- Genre: Documentary
- Starring: Brian Russell Stacy Kaiser
- Narrated by: Kathleen Fee
- Country of origin: United States
- No. of seasons: 7
- No. of episodes: 88

Production
- Executive producers: John Kuyk Pamela Deutsch
- Producer: Judith Beauchemin
- Running time: 44 minutes (excluding commercials)
- Production company: CMJ Productions

Original release
- Network: Investigation Discovery
- Release: November 17, 2012 – April 20, 2020

= Fatal Vows =

American TV documentary series (2012–2020)

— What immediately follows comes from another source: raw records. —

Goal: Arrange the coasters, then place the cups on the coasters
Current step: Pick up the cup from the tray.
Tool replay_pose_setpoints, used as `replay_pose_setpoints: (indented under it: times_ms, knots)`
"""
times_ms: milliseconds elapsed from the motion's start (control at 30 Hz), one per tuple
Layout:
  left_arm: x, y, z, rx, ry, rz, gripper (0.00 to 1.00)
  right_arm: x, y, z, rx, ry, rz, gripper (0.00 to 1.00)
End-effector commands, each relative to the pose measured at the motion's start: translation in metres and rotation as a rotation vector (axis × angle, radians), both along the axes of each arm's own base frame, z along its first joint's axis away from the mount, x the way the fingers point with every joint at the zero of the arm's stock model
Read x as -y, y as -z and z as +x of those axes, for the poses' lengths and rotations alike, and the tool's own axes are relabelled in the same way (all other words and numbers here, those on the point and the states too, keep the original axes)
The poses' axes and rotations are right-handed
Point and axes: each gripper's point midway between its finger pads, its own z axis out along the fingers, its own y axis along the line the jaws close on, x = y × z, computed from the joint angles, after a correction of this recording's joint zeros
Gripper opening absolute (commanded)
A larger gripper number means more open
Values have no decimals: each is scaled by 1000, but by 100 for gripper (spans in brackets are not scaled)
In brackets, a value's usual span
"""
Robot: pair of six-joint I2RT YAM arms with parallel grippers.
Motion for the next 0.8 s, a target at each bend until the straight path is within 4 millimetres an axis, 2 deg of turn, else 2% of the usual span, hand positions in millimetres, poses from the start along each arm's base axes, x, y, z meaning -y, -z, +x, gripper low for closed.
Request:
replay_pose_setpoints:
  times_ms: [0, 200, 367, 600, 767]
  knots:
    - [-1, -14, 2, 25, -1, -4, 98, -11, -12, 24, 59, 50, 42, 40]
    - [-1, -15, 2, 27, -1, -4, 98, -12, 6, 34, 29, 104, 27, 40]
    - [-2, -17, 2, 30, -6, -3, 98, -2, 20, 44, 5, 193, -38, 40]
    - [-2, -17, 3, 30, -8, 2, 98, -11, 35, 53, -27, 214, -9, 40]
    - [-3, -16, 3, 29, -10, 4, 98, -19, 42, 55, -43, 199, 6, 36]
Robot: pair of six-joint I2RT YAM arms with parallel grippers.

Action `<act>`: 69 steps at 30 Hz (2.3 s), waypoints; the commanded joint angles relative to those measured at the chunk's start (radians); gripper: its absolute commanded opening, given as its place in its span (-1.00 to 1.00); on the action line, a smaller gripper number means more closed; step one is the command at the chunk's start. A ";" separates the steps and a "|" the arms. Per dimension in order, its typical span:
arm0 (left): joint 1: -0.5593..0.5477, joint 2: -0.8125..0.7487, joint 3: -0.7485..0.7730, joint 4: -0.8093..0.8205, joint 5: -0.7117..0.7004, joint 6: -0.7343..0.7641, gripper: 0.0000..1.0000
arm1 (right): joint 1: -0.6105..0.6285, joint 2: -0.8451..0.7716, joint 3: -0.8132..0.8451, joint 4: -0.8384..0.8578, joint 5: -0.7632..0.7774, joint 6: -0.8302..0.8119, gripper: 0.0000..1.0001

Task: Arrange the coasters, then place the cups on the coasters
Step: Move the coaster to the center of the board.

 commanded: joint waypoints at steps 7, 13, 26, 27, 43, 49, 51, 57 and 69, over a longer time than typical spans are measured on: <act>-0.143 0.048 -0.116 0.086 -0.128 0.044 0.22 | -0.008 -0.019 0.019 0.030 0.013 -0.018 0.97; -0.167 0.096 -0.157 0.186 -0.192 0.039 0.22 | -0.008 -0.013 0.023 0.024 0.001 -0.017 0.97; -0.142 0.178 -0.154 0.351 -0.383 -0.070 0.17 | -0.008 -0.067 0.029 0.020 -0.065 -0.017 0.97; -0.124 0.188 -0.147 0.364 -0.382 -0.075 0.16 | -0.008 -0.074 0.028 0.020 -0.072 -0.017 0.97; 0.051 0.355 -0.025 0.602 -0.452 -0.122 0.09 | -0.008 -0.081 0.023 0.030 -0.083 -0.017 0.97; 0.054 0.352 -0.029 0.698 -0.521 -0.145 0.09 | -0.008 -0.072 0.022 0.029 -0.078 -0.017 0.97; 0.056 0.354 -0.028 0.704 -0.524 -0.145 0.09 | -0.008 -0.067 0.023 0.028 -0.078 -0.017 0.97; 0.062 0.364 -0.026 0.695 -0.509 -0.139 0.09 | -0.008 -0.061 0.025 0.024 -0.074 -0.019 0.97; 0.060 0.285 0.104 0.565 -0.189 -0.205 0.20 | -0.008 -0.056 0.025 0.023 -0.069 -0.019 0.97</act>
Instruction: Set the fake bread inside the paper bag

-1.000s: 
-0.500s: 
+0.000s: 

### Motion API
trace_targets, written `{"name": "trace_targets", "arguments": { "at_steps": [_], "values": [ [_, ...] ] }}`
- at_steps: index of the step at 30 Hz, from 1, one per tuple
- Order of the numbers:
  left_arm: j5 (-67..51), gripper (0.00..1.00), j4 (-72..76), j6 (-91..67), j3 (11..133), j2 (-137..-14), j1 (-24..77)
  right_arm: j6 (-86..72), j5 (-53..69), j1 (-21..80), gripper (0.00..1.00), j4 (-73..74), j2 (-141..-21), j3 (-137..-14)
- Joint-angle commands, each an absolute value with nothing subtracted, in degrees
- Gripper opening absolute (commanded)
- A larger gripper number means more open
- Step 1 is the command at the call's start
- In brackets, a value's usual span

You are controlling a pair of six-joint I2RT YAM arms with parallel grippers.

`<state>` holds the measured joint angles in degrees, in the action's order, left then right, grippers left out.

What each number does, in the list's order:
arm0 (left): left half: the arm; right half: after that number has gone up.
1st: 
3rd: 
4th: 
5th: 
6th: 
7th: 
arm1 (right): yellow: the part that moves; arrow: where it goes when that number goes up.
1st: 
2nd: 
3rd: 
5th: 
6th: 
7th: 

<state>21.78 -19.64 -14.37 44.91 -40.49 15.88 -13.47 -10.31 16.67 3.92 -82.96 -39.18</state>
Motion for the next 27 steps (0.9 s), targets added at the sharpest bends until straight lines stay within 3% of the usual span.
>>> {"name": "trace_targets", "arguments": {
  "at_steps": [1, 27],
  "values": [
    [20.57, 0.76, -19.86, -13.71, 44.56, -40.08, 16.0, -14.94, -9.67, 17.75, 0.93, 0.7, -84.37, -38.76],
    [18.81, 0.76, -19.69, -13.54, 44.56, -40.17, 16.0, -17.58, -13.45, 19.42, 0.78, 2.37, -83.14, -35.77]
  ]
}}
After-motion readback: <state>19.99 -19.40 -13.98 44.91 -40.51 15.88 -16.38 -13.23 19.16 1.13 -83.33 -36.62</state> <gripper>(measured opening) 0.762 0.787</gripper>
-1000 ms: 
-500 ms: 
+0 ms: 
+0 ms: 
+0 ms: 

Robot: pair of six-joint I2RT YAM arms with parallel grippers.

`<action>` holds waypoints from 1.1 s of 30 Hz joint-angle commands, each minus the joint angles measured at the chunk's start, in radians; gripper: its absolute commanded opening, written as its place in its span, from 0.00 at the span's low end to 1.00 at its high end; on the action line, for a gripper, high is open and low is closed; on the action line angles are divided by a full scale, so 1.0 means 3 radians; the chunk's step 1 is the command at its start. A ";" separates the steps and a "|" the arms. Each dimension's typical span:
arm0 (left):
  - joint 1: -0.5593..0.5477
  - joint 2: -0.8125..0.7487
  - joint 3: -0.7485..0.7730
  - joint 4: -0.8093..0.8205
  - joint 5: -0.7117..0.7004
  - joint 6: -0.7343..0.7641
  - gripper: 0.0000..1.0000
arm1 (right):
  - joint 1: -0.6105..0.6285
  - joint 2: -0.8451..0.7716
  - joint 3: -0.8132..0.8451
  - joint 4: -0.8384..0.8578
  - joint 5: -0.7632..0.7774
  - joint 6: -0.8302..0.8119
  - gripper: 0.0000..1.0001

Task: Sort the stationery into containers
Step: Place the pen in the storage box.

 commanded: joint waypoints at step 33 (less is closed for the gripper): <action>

Fatal Vows is an American television documentary series on Investigation Discovery that debuted on November 17, 2012. The series is presented by Brian Russell, an attorney as well as a forensic and clinical psychologist and Stacy Kaiser, a licensed psychotherapist and relationship expert, and is narrated by Kathleen Fee. It is filmed in Quebec portraying Canadian actors as subjects in each episode where it tells the stories of marriages that turned deadly. On March 1, 2018, it was announced that the series has been renewed for a sixth season. In February 2020, after a two-year hiatus, the series returned for a seventh and final season. In April 2020, it was announced that the series would not be renewed. However, many episodes aired in an edited half hour version called Fatal Vows: Twisted Desires.

==Episodes==

| Season | Episodes |  | Originally released |  |
| First released | Last released |
| 1 | 10 |  | November 17, 2012 | January 19, 2013 |
| 2 | 13 |  | November 2, 2013 | April 5, 2014 |
| 3 | 13 |  | November 8, 2014 | January 31, 2015 |
| 4 | 13 |  | October 10, 2015 | January 2, 2016 |
| 5 | 13 |  | May 13, 2017 | August 12, 2017 |
| 6 | 13 |  | August 11, 2018 | November 10, 2018 |
| 7 | 13 |  | February 3, 2020 | April 20, 2020 |

===Season 1 (2012-2013)===

| No. overall | No. in season | Title | Original release date |
| 1 | 1 | "Dead Silence" | November 17, 2012 |
Bob and Becky Klosterman seem like a model couple with the ideal life until one of them snaps.
| 2 | 2 | "Blood and Wine" | November 24, 2012 |
When Nancy Lyon dies mysteriously in a hospital; her husband Richard is suspected.
| 3 | 3 | "Secrets of a Dying Man" | December 1, 2012 |
Is there more to Elizabeth and Angelo's relationship? And if so, will either one be able to survive it?
| 4 | 4 | "The Last Seduction" | December 8, 2012 |
Things start to turn bad soon after John and Tracey are married; the family pet disappears and the neighbor turns up dead.
| 5 | 5 | "Death in the Family" | December 15, 2012 |
Kraig and Karen Kahler live a comfortable life until sexual obsession spins everything out of control.
| 6 | 6 | "Lies and Death" | December 22, 2012 |
A happy relationship is destroyed by a mysterious gunman.
| 7 | 7 | "Your Cheatin' Heart" | December 29, 2012 |
Chris and Karon Pugh seem to have a model life -- until their dark secrets are revealed.
| 8 | 8 | "Exquisite Lies" | January 5, 2012 |
A couple live a lifes of luxury until dark secrets unravel everything.
| 9 | 9 | "The Edge of Love" | January 12, 2013 |
High school sweethearts marry young but are driven into despair when they lose of their youth.
| 10 | 10 | "The Pastor, His Wife, Their Son, and His Mistress" | January 19, 2013 |
A love triangle reveals more than one person wanted Pauletta Burleson dead.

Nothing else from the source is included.